Control who can message the bot at three levels:

{
  channels: {
    telegram: {
      // Global: applies to all groups
      groupAllowFrom: ["@admin"],
      
      groups: {
        "-1001234567890": {
          // Group-level: overrides global
          allowFrom: ["@teamlead", "123456789"],
          
          topics: {
            "99": {
              // Topic-level: overrides group
              allowFrom: ["@developer", "111222333"]
            }
          }
        }
      }
    }
  }
}

Resolution: Topic > Group > Global (most specific wins).

Topic Structure & Usage

Here's a practical topic structure for a multi-agent team setup:

General (Thread ID 1)

Purpose: Coordination, general questions, status updates
Agent: Main/coordinator agent
Settings:

"1": {
  requireMention: false,
  systemPrompt: "You are the team coordinator. Answer questions and delegate tasks."
}

Special handling: Telegram rejects message_thread_id: 1 when sending messages to General. OpenClaw handles this automatically (omits the thread ID on sends, includes it on typing indicators).

Tasks (Thread ID 2)

Purpose: Task management, project planning
Agent: Main agent or dedicated task agent
Settings:

"2": {
  requireMention: false,
  skills: ["mission_control", "cron"],  // If you have these skills
  systemPrompt: "Focus on task tracking and project management."
}

Alerts (Thread ID 17)

Purpose: Automated notifications (cron jobs, webhooks, monitoring)
Agent: None (bot disabled)
Settings:

"17": {
  enabled: false  // Bot won't respond
}

Use this topic for one-way notifications. Send messages via cron or external scripts, but the bot stays silent.

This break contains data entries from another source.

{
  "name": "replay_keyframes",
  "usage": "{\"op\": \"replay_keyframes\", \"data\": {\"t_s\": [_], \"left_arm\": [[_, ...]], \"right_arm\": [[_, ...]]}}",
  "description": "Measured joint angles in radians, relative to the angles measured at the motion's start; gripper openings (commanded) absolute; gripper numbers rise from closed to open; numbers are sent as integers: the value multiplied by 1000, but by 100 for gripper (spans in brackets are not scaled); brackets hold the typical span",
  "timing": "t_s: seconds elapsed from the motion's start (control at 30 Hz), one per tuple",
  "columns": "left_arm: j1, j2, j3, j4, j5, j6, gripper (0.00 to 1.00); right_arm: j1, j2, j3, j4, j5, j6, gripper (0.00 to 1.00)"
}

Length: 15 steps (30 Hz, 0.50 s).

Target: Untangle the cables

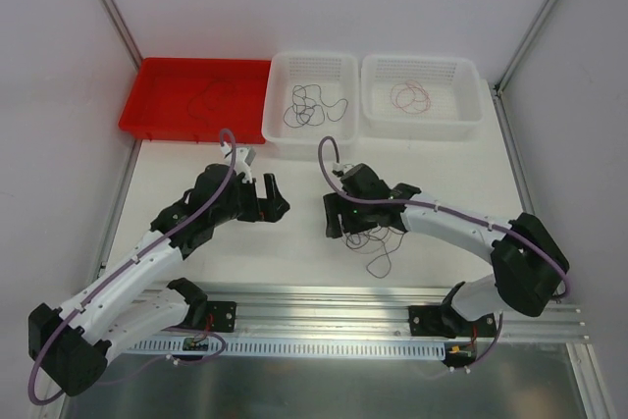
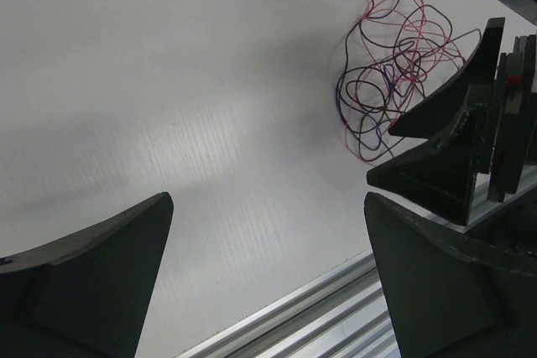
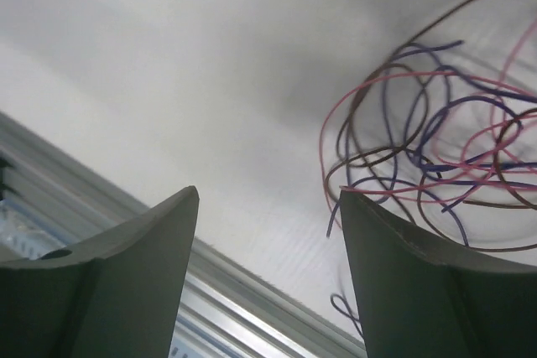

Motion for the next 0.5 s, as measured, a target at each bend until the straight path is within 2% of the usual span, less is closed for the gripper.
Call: {"op": "replay_keyframes", "data": {"t_s": [0.1, 0.23, 0.5], "left_arm": [[-4, -38, -31, 0, 0, -36, 99], [-32, -28, -41, 2, 0, -77, 99], [-184, 167, -3, 2, -31, -117, 98]], "right_arm": [[66, -5, 45, 12, 5, 9, 73], [79, -72, 48, -20, 69, 16, 69], [34, -357, 31, -187, 364, 59, 58]]}}
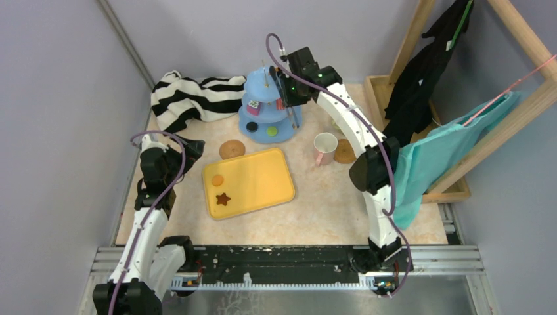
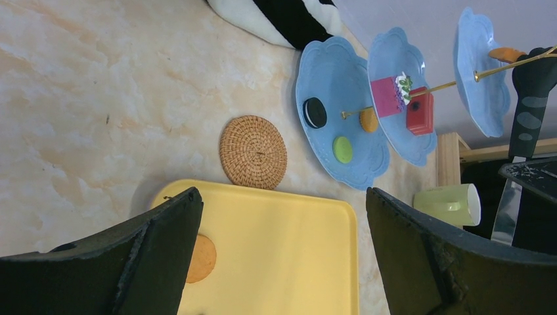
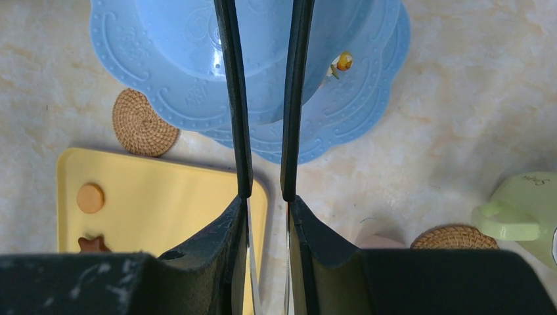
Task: Serve the afternoon tea
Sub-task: Place the desert on the desert table.
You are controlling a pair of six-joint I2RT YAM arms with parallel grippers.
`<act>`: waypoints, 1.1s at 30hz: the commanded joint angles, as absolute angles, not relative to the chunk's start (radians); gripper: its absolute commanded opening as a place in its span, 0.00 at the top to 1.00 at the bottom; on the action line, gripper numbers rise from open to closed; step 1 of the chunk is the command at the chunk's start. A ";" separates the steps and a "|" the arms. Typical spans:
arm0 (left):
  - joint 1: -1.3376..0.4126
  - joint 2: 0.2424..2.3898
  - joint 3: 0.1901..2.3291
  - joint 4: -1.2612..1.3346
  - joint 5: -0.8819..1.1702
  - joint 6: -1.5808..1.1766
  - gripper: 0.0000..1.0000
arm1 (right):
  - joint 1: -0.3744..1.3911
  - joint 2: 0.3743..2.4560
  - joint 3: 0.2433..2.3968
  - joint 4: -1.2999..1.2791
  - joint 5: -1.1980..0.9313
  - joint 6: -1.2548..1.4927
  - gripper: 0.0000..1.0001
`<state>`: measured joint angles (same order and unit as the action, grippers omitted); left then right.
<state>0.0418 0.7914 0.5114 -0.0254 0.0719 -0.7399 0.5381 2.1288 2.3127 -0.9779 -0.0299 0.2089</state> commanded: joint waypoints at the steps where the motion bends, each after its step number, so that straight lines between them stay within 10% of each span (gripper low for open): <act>1: 0.051 0.793 0.507 0.006 0.090 -0.741 0.01 | 0.525 2.122 2.384 -0.968 -0.041 0.204 1.00; 23: 0.051 0.792 0.508 0.003 0.098 -0.737 0.01 | 0.497 2.193 2.463 -1.072 -0.108 0.227 0.98; 33: 0.052 0.792 0.509 0.006 0.103 -0.735 0.01 | 0.497 2.183 2.462 -1.065 -0.160 0.231 0.77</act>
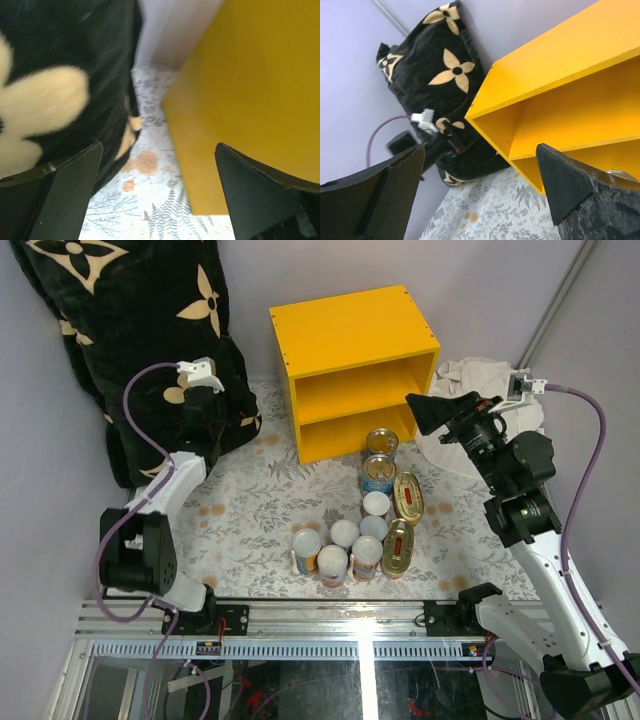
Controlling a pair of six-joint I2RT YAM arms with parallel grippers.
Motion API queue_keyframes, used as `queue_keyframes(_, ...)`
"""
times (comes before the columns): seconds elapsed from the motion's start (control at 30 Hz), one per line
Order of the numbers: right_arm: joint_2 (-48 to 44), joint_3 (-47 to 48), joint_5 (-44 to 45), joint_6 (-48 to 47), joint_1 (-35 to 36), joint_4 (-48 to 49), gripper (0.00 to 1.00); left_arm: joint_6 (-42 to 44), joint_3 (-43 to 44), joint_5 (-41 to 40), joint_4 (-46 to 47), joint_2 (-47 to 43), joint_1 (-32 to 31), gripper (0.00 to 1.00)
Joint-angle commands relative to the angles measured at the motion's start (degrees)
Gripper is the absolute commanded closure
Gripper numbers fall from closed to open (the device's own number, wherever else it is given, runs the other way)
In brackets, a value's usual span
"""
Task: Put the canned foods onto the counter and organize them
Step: Move the counter to the center of the board.
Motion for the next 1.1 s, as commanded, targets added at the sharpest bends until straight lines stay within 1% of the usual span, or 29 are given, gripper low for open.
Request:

Agent-Specific Topics (Thread IDs 62-66)

Purpose: Dedicated channels per agent
Agents: Different agent per topic
Settings:

"62": {
  requireMention: false,
  skills: ["web_search", "web_fetch"],
  systemPrompt: "You are Sage, the research analyst."
},
"63": {
  requireMention: false,
  skills: ["exec", "read", "write", "edit"],
  systemPrompt: "You are Nova, the developer."
},
"64": {
  requireMention: false,
  skills: [],  // Content writing doesn't need special tools
  systemPrompt: "You are Pixel, the content writer."
}

Pair these with agent bindings (see next section) to route each topic to a different agent.

Routing: DM Binding vs Topic Facilitation

OpenClaw has two ways to route messages to specific agents: bindings and facilitation. Here's when to use each.

DM Binding (Direct Routing)

Use case: Route a specific peer (user, group, or topic) to a specific agent.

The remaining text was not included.